Suddenly, after address 2, we see address 5. This shift in addresses is due to the previous operation, iinc, which had additional values provided and occupied extra space. As a result, the addresses of the subsequent bytecode operations got shifted. The iload_1 instruction is used to load the integer value from index 1 in the local variables onto the operand stack.

Stack: int Locals: String[], int

Step 5

6: iload_1

This instruction performs the same action as the previous instruction, once again.

Stack: int, int Locals: String[], int

Step 6

7: imul

The imul operation tales two integer values from the top of the operand stack, multiplies them, and places the resulting integer value on top of the operand stack.

Stack: int Locals: String[], int

Step 7

8: istore_2

This operation takes the top integer value from the operand stack and save it in a variable at index 2.

Stack: Locals: String[], int, int

Step 8

9: iload_2

This instruction loads the integer variable from index 2 onto the operand stack.

Stack: int Locals: String[], int, int

Step 9

10: iload_1

This instruction loads the integer variable from index 1 onto the operand stack.

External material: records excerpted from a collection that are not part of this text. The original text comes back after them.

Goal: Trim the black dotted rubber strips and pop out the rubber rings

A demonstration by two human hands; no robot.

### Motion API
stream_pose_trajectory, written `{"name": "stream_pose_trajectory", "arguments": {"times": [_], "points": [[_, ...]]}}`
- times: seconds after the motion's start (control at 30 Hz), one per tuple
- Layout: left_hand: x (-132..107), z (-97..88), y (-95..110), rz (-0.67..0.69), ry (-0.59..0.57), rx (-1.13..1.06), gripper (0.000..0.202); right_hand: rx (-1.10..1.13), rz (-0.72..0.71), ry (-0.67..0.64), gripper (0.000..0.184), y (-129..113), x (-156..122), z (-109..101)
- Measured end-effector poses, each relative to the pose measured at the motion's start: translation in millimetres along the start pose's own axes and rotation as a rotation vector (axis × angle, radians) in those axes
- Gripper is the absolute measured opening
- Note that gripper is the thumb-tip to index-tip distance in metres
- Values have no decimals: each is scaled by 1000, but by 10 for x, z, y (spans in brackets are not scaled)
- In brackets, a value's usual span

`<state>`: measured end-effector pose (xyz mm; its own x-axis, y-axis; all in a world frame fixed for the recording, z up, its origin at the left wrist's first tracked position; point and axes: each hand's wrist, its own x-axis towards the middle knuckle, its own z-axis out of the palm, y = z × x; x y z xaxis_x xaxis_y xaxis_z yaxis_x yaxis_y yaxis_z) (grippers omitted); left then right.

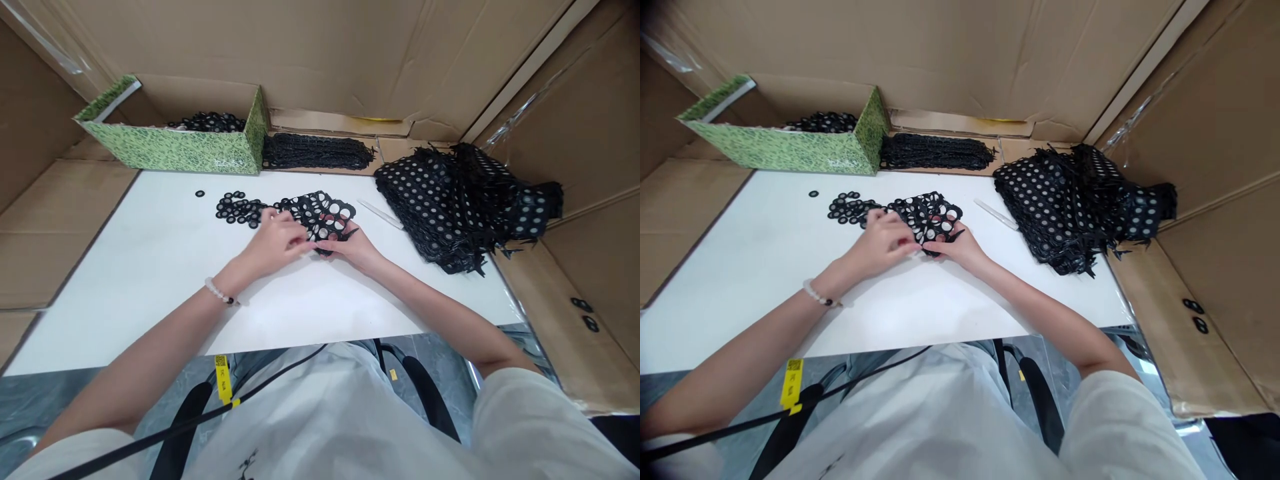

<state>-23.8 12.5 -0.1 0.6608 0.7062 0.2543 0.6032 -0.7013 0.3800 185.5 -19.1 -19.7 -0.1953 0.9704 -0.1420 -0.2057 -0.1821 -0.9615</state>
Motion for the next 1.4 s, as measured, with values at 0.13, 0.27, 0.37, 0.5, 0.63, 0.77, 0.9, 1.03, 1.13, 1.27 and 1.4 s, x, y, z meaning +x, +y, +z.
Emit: {"name": "stream_pose_trajectory", "arguments": {"times": [0.13, 0.27, 0.37, 0.5, 0.63, 0.77, 0.9, 1.03, 1.13, 1.27, 1.4], "points": [[-17, 107, 105, 51, -71, -47, 44, 68, 25, -99, 71, 0, -2, 2], [-26, 75, 83, 16, -53, -107, 42, 99, 52, -171, 83, 9, 12, -44], [-11, 46, 69, -33, -18, -222, 46, 87, 57, -156, 83, 9, 14, -59], [26, 39, 90, -96, 69, -380, 47, 91, 31, -137, 83, -45, -8, -20], [38, 3, 114, -157, 81, -589, 45, 67, 21, -125, 84, -121, -26, -15], [50, -73, -55, -372, 251, -695, 42, 43, -28, -58, 84, -192, 6, -132], [58, -174, -429, -572, 547, -506, 39, 58, 23, 3, 67, -228, 48, -222], [11, -246, -658, -706, 467, -158, 38, 93, 141, -28, 42, -169, 29, -155], [-13, -243, -608, -672, 323, 108, 37, 91, 178, -63, 36, -105, 3, -83], [-10, -178, -339, -338, 266, 95, 43, 9, 150, -96, 38, -72, 1, -46], [-15, -73, -71, 25, 5, -76, 47, -48, 104, -151, 42, -74, -2, -34]]}}
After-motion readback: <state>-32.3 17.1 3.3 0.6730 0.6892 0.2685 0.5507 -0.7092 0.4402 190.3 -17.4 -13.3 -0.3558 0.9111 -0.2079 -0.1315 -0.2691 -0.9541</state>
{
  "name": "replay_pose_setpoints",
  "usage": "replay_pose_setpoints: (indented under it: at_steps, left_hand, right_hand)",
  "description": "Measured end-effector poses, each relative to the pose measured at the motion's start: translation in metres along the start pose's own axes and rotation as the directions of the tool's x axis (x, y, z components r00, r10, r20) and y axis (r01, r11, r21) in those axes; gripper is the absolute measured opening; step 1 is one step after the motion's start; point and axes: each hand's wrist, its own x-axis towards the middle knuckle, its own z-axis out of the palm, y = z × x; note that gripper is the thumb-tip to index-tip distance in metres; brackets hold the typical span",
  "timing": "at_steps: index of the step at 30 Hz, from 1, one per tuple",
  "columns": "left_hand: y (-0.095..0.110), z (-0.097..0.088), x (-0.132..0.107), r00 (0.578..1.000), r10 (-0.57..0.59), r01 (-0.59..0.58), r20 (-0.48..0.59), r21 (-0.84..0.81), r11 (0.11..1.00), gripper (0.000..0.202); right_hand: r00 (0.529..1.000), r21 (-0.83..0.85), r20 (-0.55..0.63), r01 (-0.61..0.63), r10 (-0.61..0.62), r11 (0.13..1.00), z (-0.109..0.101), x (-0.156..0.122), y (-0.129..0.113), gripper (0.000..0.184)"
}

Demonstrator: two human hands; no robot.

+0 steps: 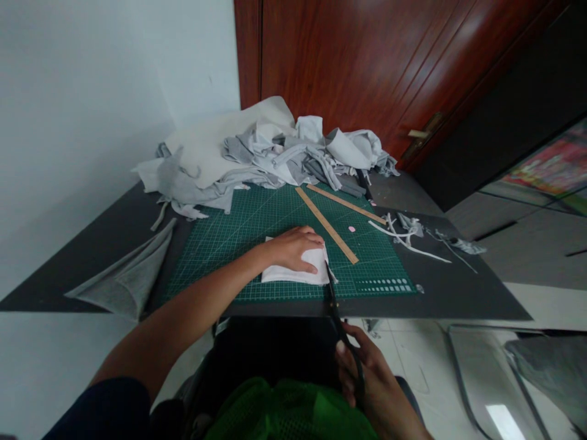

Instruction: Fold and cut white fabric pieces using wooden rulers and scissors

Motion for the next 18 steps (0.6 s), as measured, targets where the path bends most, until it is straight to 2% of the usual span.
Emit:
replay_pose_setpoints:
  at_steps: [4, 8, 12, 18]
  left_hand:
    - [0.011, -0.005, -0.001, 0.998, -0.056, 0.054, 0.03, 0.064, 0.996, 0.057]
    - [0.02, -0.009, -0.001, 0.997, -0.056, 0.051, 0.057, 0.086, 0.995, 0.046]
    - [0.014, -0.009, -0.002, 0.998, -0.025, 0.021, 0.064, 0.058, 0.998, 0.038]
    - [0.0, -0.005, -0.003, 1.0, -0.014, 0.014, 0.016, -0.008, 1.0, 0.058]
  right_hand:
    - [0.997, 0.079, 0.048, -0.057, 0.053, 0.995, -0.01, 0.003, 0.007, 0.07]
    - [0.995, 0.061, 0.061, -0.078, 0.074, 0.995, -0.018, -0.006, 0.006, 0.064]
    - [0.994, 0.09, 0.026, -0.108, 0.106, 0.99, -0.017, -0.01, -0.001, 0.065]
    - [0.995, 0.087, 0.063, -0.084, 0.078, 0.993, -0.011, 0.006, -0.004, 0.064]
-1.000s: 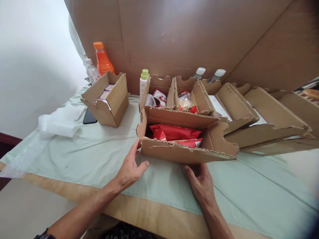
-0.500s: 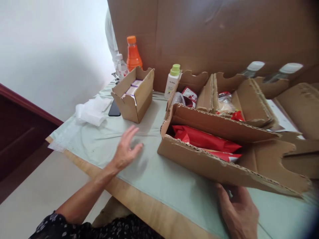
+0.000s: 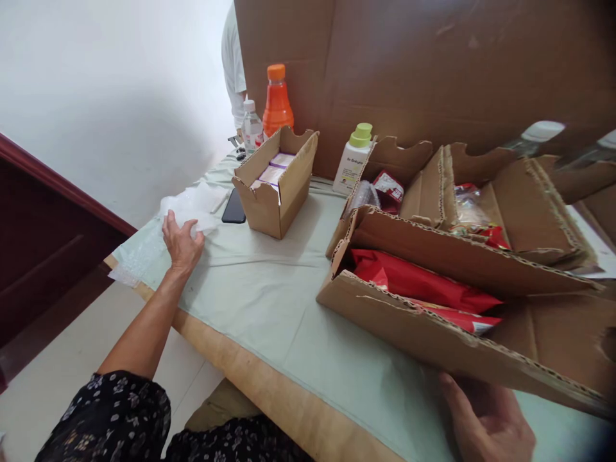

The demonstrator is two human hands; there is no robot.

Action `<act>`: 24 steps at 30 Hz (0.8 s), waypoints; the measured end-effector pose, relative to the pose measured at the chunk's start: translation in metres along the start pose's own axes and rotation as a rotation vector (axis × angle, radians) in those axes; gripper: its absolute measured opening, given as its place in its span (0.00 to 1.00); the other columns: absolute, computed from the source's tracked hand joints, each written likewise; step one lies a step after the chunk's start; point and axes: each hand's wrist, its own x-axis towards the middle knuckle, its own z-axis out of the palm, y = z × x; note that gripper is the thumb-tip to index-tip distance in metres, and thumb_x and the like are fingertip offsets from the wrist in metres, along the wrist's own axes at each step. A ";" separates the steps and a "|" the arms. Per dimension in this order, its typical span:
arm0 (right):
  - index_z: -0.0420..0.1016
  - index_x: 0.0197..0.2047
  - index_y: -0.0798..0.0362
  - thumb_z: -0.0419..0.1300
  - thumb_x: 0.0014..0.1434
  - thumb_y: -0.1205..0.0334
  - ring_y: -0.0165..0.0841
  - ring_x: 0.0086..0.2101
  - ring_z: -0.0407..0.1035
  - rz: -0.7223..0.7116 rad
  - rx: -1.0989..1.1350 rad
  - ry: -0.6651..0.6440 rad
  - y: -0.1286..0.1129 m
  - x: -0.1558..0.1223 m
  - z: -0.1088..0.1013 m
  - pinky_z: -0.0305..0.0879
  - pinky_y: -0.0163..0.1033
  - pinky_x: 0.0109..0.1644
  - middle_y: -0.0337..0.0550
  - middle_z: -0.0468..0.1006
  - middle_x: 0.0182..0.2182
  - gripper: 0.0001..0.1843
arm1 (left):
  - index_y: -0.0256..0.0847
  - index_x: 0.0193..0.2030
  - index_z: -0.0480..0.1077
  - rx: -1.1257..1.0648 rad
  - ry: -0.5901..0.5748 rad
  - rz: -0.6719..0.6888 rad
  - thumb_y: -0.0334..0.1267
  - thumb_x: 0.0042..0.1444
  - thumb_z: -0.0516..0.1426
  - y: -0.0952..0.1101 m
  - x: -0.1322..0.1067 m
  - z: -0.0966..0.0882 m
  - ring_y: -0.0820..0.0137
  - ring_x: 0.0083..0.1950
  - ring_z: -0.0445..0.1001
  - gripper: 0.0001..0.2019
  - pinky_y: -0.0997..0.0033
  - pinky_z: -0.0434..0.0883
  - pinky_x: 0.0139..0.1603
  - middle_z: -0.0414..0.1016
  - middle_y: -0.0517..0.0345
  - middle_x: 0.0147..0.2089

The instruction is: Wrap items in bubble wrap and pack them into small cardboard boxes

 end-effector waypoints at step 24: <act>0.77 0.62 0.46 0.70 0.56 0.40 0.47 0.48 0.80 -0.065 0.491 -0.388 -0.092 -0.119 0.017 0.78 0.53 0.52 0.52 0.83 0.54 0.35 | 0.38 0.40 0.80 -1.248 -1.390 -0.595 0.53 0.50 0.73 0.140 -0.190 -0.094 0.71 0.30 0.77 0.21 0.74 0.72 0.32 0.81 0.56 0.33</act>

Stack: int, int Locals: String[], int, int

Step 10

11: isub

This operation takes two integer values from the operand stack. It subtracts the integer value loaded last from the integer value loaded first. The resulting integer is loaded onto the operand stack.

Stack: int Locals: String[], int, int

Step 11

12: istore_3

This operation takes the top integer value from the operand stack and stores it into a variable under index 3.

Stack: Locals: String[], int, int, int

Step 12

13: getstatic #2 // Field java/lang/System.out:Ljava/io/PrintStream;

This operation loads the value of a static field onto the operand stack. The reference #2 directs us to the constant pool to determine which field exactly needs to be loaded. We immediately see which one it is thanks to the hint: // Field java/lang/System.out:Ljava/io/PrintStream;.

So, it is the static field of type java.io.PrintStream located in class java.lang.System and called out.

Stack: PrintStream Locals: String[], int, int, int

Step 13

16: iload_3

The address of this operation is 16, as the previous operation used a reference to the constant pool, which required additional space.

This operation loads the integer value stored at index 3 in the local variable array onto the operand stack.

Stack: int, PrintStream Locals: String[], int, int, int

Step 14

17: invokevirtual #3 // Method java/io/PrintStream.println:(I)V

This instruction invokes a virtual method of an object whose reference should be located in the operand stack below all the arguments. The specific method being invoked is determined by the reference #3 in the constant pool. The referenced value is the following: java/io/PrintStream.println:(I)V.

In summary, we are invoking the println method, which accepts an integer and returns void, on an instance of the PrintStream that was earlier loaded onto the operand stack. The integer value at the top of the operand stack is consumed by the method as an argument. The method does not return any value, but it does print something in the console.

Stack: Locals: String[], int, int, int

Step 15

20: return

This operation returns void from the method. The top frame gets removed from the frame stack.